Our client, an Iranian national, who had lived on and off in the UK lawfully since 1970, first came to our attention in June 2019 in Harmondsworth Immigration Removal Centre. He had been detained since May, was facing removal to Iran and his application to remain in the UK on article 8 human rights grounds had been refused. It transpired that he was over 60 years old, had British children and grandchildren in the UK and had been granted Indefinite Leave to Remain in 2001. He had previously worked in business, education and journalism. In February 2015 he had been sentenced to 8 months for an offence and as a result of the aggregation of a previous sentence of 18 weeks, was served with a deportation order. He was recorded as suffering from depression. He did not manage to obtain legal advice in prison and so did not appeal his deportation. His Indefinite Leave to Remain was therefore revoked. At the end of his sentence, he remained in prison but no steps were taken to remove him to Iran and he remained in prison until November 2016, when he was released on immigration bail. This was despite the Home Office being informed by the prison that the client’s mental health was deteriorating and the Independent Monitoring Board writing to them requesting reasons for the delay. No details of the risk assessment which assessed him as being unsuitable for transfer to a detention centre were provided.

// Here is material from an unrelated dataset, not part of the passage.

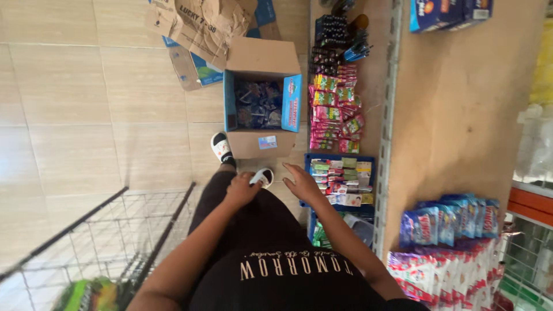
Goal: The person repeatedly picks up blue snack packets from a cardboard box on the floor and places them on a wooden shelf. The person arranges the packets in neat rows alongside other products already on the shelf.
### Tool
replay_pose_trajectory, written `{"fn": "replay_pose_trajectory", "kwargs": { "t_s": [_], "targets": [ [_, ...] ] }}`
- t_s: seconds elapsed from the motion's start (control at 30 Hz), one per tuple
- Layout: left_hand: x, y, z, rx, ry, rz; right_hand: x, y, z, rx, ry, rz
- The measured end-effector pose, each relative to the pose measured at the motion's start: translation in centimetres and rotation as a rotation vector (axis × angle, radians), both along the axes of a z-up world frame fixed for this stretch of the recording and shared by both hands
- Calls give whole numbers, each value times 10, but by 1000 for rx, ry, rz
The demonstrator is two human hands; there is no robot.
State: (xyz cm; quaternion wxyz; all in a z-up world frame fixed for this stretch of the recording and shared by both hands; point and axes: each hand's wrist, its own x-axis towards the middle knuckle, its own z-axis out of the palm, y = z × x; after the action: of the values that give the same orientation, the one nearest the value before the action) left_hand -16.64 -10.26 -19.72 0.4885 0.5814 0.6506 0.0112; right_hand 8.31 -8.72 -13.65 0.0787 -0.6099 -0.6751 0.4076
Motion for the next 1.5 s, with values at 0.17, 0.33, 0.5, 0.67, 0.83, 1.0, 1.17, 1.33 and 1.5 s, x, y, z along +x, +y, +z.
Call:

After he was released in November 2016, the Home Office notes recorded that the client was not currently removable. Even so he was re-detained in May 2019, although by then he was over 60 and met the criteria of a level 3 Adult at Risk in detention and only to be detained in rare circumstances. Duncan Lewis were initially instructed to apply for bail, which was granted at the end of June 2016, and appeal the refusal of the human rights application. The appeal was successful in March 2020 but the Home Office applied twice, first to the First-tier and then the Upper Tribunal for permission to appeal the decision and were refused on both occasions.

The Home Office had deferred responses to the pre-action correspondence regarding the lawfulness of the two periods of the client’s detention until the appeal was resolved. The civil claim was issued in January 2021 and settled recently for very significant damages.


Representation: Immigration and Civil Liberties directors Nazia Khan and Zofia Duszynska, and solicitor Iffat Mirza (no longer with the firm) acted for the client, instructing Justine Fisher, now of 36 Group Chambers.